§ **ACTION ITEM**
Starting at the line containing "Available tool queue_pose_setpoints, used" and ending at the line containing "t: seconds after", print every line of the material below exactly, both ends included, and stop there.

◇ ◇ ◇ ◇ ◇ ◇ ◇

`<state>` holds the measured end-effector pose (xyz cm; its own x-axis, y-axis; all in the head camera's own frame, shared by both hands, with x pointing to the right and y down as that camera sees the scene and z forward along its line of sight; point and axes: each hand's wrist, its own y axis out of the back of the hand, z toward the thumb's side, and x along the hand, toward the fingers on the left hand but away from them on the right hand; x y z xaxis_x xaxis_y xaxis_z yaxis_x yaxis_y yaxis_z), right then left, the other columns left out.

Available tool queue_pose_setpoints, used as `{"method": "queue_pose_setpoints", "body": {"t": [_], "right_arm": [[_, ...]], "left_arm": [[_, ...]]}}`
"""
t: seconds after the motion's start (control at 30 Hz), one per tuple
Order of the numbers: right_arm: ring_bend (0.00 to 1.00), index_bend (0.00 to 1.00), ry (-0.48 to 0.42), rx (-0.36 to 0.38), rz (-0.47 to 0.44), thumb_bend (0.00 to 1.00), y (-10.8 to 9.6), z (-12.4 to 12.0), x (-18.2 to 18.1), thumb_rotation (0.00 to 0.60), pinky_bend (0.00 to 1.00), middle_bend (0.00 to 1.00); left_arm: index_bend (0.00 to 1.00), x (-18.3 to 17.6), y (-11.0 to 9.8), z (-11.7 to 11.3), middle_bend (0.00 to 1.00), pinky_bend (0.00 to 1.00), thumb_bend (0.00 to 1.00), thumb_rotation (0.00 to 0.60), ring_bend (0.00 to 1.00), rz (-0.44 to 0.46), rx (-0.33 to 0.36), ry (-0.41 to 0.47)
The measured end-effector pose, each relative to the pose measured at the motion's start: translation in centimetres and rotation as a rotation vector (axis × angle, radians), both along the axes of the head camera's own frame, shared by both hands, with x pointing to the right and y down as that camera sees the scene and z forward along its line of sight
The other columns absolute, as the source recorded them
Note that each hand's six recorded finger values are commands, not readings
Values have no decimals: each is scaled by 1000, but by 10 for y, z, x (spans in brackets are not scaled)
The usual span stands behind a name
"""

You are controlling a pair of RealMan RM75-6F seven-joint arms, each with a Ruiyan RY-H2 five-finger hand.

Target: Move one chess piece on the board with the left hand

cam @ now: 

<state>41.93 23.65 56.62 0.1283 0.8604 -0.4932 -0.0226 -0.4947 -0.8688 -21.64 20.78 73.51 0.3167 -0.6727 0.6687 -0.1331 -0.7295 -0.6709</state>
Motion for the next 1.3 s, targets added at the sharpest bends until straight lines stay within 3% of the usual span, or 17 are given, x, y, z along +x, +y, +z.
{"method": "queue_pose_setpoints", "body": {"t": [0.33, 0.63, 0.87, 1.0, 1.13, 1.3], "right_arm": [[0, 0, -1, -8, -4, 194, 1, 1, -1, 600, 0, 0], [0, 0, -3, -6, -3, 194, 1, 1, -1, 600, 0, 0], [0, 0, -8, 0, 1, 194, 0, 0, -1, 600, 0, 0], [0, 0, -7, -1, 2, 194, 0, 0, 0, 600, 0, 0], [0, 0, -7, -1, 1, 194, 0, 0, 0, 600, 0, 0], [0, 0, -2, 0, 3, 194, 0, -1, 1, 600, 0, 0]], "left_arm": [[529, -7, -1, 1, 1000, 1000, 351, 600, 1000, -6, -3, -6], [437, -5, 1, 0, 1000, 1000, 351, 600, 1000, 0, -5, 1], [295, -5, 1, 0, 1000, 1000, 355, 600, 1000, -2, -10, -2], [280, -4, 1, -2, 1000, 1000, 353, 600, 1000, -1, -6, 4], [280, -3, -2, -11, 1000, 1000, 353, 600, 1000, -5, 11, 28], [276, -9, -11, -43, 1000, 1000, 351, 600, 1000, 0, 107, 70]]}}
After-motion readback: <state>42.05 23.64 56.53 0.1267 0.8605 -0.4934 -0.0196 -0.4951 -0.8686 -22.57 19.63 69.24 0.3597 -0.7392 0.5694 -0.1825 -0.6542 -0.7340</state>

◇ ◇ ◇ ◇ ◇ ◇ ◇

§ **ANSWER FOR THE TASK**
Available tool queue_pose_setpoints, used as `{"method": "queue_pose_setpoints", "body": {"t": [_], "right_arm": [[_, ...]], "left_arm": [[_, ...]]}}`
"""
t: seconds after the motion's start (control at 30 Hz), one per tuple

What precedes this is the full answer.